The most subtle piece, Theoreme d'Archimede, quotes rhythmic patterns by
classic U2 and Pink Floyd songs before building up to an equatorial-style
fervor. Another atmospheric zenith is Hello Halo, thanks to the
android/computer noises that populate its harmless beat.
What is missing in this album is the kind of catchy and bouncy rhythms that
fueled the dances on Alcachofa: Temenarc 1 is the closest that
Villalobos gets to replicating that sponstaneous thrust.
Overall, this album lacks the creative genius of its predecessor, although
it refines the craft to superhuman levels.
The double-EP Achso (Cadenza, 2006) contains four lengthy pieces.
Sieso is little more than a vain display of Villalobos'
polyrhythmic bouncing beats.
Erso adds a Brazilian flavor to the micro-orgy.
Duso has a cubist-style deconstructed melody hidden in between the
bubbling beats.
However, it's Ichso, that steals the show, juxtaposing
a theremin-like wailing sound to an acrobatic booming rhythm, the former
sounding like the birth pangs of a melody and the latter sounding like
a tapping show.
The cd Fizheuer Zieheuer (Playhouse, 2006) collects
the 37-minute Fizheuer Zieheuer (originally a two-part EP),
and
the 35-minute Fizbeast, described as a toolbox for djs.
Fizheuer Zieheuer is one of his purest creations.
It opens with a looped horn fanfare and marching beats, one emphasizing the
propulsive power of the other. Then the horns play their melody for real,
and it's a funereal melody that has little to do with the jovial Disney-like
rhythm. The second part basically remixes both the pulsing fanfare and the
marching beat until only a faint echo of the originals is left.
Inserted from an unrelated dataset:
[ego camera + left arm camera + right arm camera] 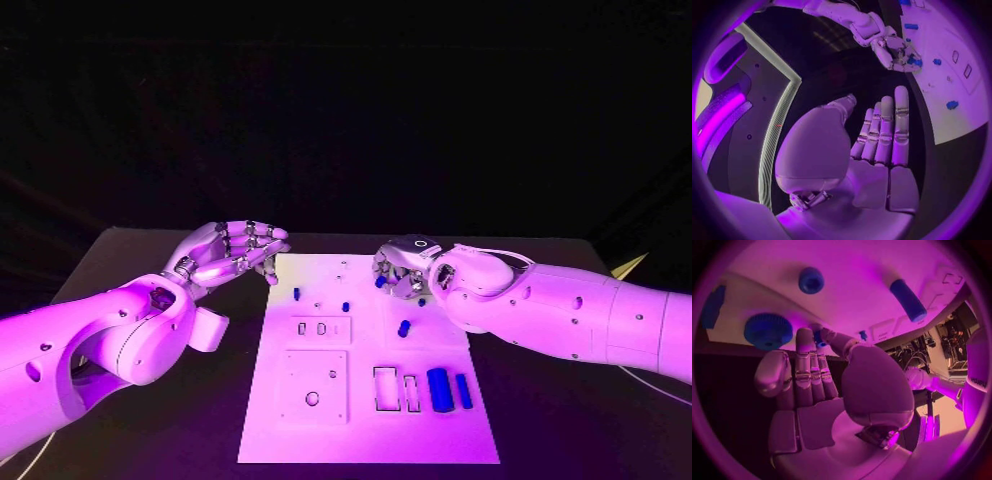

Compared with previous peaks of Villalobos' art, this one gains in
subtlety what it loses in intricacy.
Fabric 36 (2007) is another anthology, or, more accurately, a mix of
his own compositions and productions.
The problem is that this is organized like a dj mix, and the various fragments
capture the imagination only for a few minutes. The only two pieces that take
their time to develop an idea,
Andruic & Japan (12 minutes) and
Primer Encuentro Latino-Americano (10 minutes),
are rather trivial.
It doesn't sound like the work of the same Villalobos who delivered such
complex works.
The double-EP Vasco (Perlon, 2008) delivered
Minimoonstar (another tour de force of beat-sculpting,
that manages to combine dramatic pathos and new-age ecstasy
via cryptic bursts and ghostly drones),
the neurotic Electonic Water, and the relatively straightforward stomping
Amazordum.
Villalobos and Max Loderbauer's double disc Re: ECM (ECM, 2011) was
a wildly creative remix of old ECM records.
Another collaboration between the two yielded the simpler techno of the EP Peverelist (Honest Jons, 2011).